By Congresswoman Eddie Bernice Johnson
30th Congressional District of Texas in the US House of Representatives
Supporters of the Affordable Care Act argued that one of the ways to make our nation’s healthcare systems more affordable was to cut the tremendous amounts of waste and fraud that we experience in healthcare delivery and implementation.
Now a new study further validates one of the basic premises of the legislation that was passed during the Obama administration which made healthcare insurance affordable to individuals and families which had previously gone uninsured.
The study, published in the Journal of the American Medical Association, describes a healthcare system in which nearly twenty-percent of the monies spent can be labeled as wasteful. Changes in policy and practices could eliminate substantial waste, the lead author of the study, Dr. William Shrank, concludes. Health economists estimate that approximately 750 billion healthcare dollars are wasted annually in the United States.
That represents nearly $10,000 for each member of the population. At present healthcare spending represents eighteen percent of the nation’s economy. That percentage is larger than the percentage spent on the nation’s military needs. According to the study, the highest amount of costs is spent on administration, nearly $266 billion each year, the study states. The second highest cost is prices for healthcare. Ways must be found to lower the prices that are being paid for healthcare delivery, the study and experienced healthcare experts conclude.
The costs for ineffective and medically unnecessary healthcare procedures are another source of waste, according to the study. Unnecessary hospital admissions, unreasonable costs, a lack of preventive care and procedures, and practices that are of little or no benefit to patients are financially wasteful.
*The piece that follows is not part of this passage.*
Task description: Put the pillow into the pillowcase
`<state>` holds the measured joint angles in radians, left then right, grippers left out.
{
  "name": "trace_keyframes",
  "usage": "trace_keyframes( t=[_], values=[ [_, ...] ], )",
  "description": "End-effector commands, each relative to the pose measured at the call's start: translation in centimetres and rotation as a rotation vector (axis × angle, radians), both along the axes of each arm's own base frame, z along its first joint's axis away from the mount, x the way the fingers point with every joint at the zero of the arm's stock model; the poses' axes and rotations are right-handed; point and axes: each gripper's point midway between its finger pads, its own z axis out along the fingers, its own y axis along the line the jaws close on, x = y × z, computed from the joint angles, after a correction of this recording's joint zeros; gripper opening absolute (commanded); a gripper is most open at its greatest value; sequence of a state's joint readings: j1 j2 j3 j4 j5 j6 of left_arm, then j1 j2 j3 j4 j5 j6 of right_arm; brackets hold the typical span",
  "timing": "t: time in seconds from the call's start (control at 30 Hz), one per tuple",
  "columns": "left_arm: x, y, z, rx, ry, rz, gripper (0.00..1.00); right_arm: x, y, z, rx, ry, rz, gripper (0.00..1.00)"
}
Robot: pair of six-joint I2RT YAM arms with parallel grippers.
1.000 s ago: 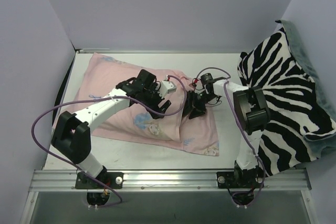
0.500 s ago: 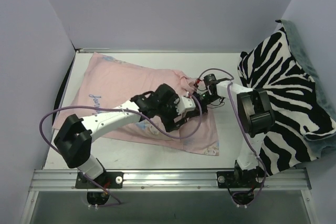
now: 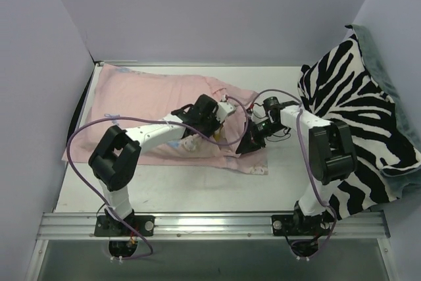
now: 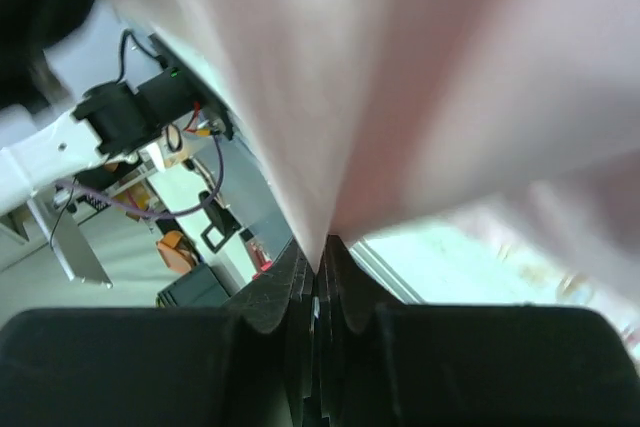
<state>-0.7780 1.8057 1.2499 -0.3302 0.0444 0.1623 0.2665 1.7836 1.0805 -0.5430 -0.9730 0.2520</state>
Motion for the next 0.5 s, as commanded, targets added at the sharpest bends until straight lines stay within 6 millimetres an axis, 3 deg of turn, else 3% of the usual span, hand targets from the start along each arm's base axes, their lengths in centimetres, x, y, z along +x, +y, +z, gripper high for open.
trace_keyframes(
  t=[0.0,0.1,0.2,0.23,0.3,0.37,0.4,0.43,0.47],
  values=[
    [5.1,-1.7,3.8,-0.15,-0.083,0.099,0.0,-2.2,0.2,4.0,0.116,0.007,0.046,0.0],
    [5.6,-3.4,4.8,-0.246,-0.062,0.104,0.0,-2.7,1.0,6.3,0.195,-0.026,0.074,0.0],
    [3.0,-5.9,5.5,-0.363,0.028,-0.019,0.01,-1.9,1.7,8.1,0.247,-0.055,0.079,0.0],
    [1.0,-6.6,5.8,-0.411,0.1,-0.058,0.11,-1.5,1.9,8.5,0.249,-0.069,0.081,0.0],
    [-1.4,-6.8,6.4,-0.441,0.152,-0.133,0.2,0.5,2.4,9.6,0.25,-0.129,0.08,0.0],
    [-4.3,-6.0,7.8,-0.471,0.193,-0.198,0.47,2.6,2.7,10.9,0.253,-0.179,0.068,0.0],
    [-5.4,-5.3,8.1,-0.462,0.217,-0.198,0.54,3.3,2.9,11.2,0.252,-0.195,0.065,0.0],
    [-6.0,-4.5,10.1,-0.482,0.194,-0.208,0.6,3.9,3.0,11.5,0.251,-0.207,0.065,0.0],
    [-6.4,-3.7,10.6,-0.478,0.19,-0.204,0.7,4.5,3.3,11.5,0.251,-0.212,0.066,0.0]
  ],
)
The Affordable Care Act promotes payment of medical professionals to encourage and reward them for quality patient results instead of supporting a system in which medical professionals are paid simply because they attempt a particular procedure.
Such a philosophy is identified as “valued based” under the healthcare law signed into law by President Barack Obama. A more patient and cost sensitive healthcare system would no doubt lead to increased confidence in our healthcare system. There would be less patient stress and increased trust in the healthcare system if patients believed that their health and not the search for excessive profit were the primary objective of healthcare professionals, according to healthcare experts.